The Cell Lines department commonly referred to as “The Potrooms” has a primary function of converting alumina (Al2O3) to aluminium.

The Cell Lines department consists of two broad sub-departments, namely, Cell Lines or Potlines and Cell Repairs. The Cell Repairs outfit is further divided into two sub-sections: Cell Repairs Production and Cell Repair Maintenance.


There are altogether five (5) cell lines (potlines) in Valco. These were built in two phases:
Cell Lines 1-3 were first built between 1965 -1966 and started operations in June 1967.
Cell Lines 4-5 were built between 1972 and 1976.At Valco, a potline consists of hundred (100) reduction cells electrically connected in series and housed in two (2) main rooms of fifty (50) cells each.
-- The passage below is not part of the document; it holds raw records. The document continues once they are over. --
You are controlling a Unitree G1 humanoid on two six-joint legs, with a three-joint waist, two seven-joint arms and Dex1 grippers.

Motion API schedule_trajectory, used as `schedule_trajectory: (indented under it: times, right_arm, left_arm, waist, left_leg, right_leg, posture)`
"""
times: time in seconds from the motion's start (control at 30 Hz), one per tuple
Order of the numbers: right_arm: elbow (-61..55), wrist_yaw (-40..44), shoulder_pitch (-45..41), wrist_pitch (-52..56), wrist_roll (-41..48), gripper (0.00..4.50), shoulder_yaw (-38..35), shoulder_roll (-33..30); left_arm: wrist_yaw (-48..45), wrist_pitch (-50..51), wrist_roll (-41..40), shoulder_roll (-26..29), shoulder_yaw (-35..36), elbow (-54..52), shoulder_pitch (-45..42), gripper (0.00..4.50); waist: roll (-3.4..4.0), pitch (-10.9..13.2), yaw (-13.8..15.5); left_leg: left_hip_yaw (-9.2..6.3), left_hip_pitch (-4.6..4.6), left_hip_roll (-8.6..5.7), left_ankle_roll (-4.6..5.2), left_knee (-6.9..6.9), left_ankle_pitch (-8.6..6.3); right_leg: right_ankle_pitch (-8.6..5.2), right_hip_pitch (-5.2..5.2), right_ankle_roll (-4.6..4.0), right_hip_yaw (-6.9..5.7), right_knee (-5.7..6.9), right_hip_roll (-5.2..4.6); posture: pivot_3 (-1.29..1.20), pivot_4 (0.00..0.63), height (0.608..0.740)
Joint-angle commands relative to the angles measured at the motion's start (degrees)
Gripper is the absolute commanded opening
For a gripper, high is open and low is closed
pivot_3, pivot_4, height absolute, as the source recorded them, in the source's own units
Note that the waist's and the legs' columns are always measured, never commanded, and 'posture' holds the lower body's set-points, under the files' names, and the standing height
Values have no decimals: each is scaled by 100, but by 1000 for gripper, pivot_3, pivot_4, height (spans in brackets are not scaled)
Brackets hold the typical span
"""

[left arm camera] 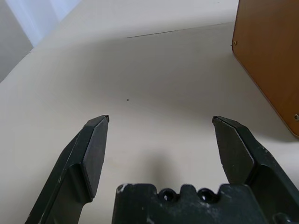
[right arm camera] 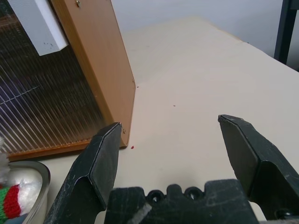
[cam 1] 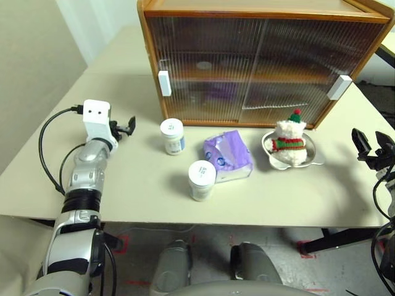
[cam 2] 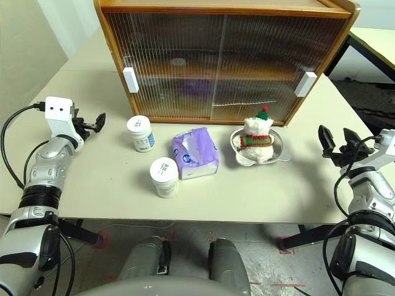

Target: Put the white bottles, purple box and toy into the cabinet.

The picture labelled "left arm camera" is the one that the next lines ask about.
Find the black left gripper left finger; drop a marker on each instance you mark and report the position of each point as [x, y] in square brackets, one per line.
[77, 168]

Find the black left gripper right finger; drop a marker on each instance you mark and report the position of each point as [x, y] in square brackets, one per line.
[236, 154]

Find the brown wooden cabinet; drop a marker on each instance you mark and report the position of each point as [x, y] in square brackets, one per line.
[268, 58]
The cell design type employed at Valco is a Kaiser P69 design with an end-riser buss configuration; modified pseudo-point feed system and a deeper shell cavity.

The reduction process is controlled with the aid of a Kaiser developed computer-based process automation system referred to as “Celtrol”.
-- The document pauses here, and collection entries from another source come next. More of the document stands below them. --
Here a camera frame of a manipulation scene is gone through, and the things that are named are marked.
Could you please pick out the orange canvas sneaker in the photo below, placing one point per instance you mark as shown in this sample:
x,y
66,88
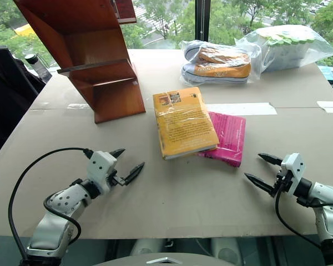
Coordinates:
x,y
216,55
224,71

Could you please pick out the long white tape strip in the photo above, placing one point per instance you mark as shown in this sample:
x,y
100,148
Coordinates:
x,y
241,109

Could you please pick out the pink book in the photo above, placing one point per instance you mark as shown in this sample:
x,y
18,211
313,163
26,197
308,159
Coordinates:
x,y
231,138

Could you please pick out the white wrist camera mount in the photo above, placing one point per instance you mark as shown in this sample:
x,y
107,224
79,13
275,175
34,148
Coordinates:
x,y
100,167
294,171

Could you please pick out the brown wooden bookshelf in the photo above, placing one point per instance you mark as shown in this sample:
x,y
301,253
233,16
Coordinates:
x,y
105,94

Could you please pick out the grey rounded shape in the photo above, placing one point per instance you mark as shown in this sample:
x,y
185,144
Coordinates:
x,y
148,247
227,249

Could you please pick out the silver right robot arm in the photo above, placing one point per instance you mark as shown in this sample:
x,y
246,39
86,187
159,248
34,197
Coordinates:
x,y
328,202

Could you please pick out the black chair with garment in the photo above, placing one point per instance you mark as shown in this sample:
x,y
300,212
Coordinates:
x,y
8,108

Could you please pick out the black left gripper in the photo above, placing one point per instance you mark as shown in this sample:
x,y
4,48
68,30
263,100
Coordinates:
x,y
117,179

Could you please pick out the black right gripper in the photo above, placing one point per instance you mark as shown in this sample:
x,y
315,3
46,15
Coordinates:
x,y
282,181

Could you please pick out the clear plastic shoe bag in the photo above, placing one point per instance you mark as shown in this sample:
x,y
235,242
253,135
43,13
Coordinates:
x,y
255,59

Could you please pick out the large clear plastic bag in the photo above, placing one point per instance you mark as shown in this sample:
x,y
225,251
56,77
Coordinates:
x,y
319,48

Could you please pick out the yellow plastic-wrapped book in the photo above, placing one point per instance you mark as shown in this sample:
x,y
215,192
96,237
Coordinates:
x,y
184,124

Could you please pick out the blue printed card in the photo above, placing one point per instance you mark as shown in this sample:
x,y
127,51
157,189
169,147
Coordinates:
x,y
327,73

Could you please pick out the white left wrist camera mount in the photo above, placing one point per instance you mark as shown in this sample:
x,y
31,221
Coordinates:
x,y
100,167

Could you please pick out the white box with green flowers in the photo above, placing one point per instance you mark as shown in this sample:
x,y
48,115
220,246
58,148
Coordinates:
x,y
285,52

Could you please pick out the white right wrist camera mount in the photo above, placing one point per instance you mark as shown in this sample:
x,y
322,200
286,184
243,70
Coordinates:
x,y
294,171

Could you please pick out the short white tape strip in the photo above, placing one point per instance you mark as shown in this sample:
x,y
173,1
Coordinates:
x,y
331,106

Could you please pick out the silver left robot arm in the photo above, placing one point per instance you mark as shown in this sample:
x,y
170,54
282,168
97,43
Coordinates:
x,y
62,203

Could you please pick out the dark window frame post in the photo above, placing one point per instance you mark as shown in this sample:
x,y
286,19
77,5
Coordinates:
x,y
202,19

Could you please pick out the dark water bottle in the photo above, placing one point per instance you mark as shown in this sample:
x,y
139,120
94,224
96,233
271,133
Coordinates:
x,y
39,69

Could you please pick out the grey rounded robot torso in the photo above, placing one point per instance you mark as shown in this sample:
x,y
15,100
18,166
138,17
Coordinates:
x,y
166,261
The smelter has a rated plant capacity of 200,000 TPA but currently operating at 30% capacity. Power continues to be the major challenge in operating at full capacity.
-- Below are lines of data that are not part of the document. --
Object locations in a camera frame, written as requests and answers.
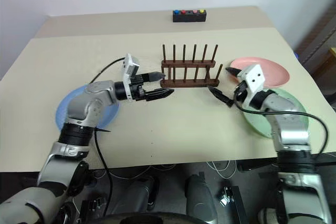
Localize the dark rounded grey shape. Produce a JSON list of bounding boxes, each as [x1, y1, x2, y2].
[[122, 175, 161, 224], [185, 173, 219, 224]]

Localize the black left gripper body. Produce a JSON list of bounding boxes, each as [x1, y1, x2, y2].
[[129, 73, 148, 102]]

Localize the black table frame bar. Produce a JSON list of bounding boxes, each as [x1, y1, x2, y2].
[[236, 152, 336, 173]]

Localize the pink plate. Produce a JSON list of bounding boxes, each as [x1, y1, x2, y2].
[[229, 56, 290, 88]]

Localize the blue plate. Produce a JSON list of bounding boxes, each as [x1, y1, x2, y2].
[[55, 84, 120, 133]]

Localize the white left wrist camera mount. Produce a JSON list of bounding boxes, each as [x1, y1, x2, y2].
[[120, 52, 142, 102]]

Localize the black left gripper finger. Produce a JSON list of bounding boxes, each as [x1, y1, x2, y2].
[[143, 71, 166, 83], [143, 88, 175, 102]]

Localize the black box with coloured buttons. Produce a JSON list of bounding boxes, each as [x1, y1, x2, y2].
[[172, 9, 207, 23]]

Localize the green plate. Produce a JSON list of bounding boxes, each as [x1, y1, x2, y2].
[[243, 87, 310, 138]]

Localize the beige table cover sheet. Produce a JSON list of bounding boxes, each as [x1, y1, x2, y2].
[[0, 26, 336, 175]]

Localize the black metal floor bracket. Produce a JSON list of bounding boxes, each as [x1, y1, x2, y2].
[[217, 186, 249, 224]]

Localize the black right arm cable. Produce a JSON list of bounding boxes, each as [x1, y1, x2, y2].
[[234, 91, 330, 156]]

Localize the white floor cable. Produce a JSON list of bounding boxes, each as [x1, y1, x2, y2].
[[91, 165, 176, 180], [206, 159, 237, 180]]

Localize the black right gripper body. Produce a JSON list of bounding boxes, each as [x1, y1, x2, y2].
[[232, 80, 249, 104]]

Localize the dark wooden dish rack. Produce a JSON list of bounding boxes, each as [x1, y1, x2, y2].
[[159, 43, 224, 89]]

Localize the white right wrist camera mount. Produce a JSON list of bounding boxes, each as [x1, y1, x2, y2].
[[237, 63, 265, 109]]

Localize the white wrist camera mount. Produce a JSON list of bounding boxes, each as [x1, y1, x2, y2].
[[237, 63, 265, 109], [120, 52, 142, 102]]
This section carries out the offline repair works on the cathode steel shells and the upper super structural members of the cell (pot) on failure.


This section has a core function of wrecking, installing and constructing reduction cells when they fail. It also has the capability of repairing the failed cathodes.

Together, they constitute a very vital part of the Cell Lines department since they play the key role of keeping the operating cell count at its optimum level to ensure plant maximum productivity.


The electrolytic reduction cell consists basically of an assembly of eighteen (18) pre-baked carbon blocks constituting the positive electrode. The metal pad constitutes the negative electrode (active cathode).

The anode is immersed in an electrolyte (molten cryolitic bath) contained in the “cathode” and direct electric current allowed to flow through the molten bath causing the dissolved alumina (aluminium oxide) in solution to decompose into aluminium depositing on the cathode and oxygen to combine with the carbon anode to form carbon dioxide.

This fundamental chemical process for the production of aluminium is typified as follows:

2 Al2O3           +            3C            →         4 Al ↓          +              3CO2 

Alumina                      Carbon Anode          Molten Aluminium      Gas

The anodes are replaced on a regular schedule and the molten aluminium produced is siphoned into opened top crucibles and transported to the Cast House for further processing.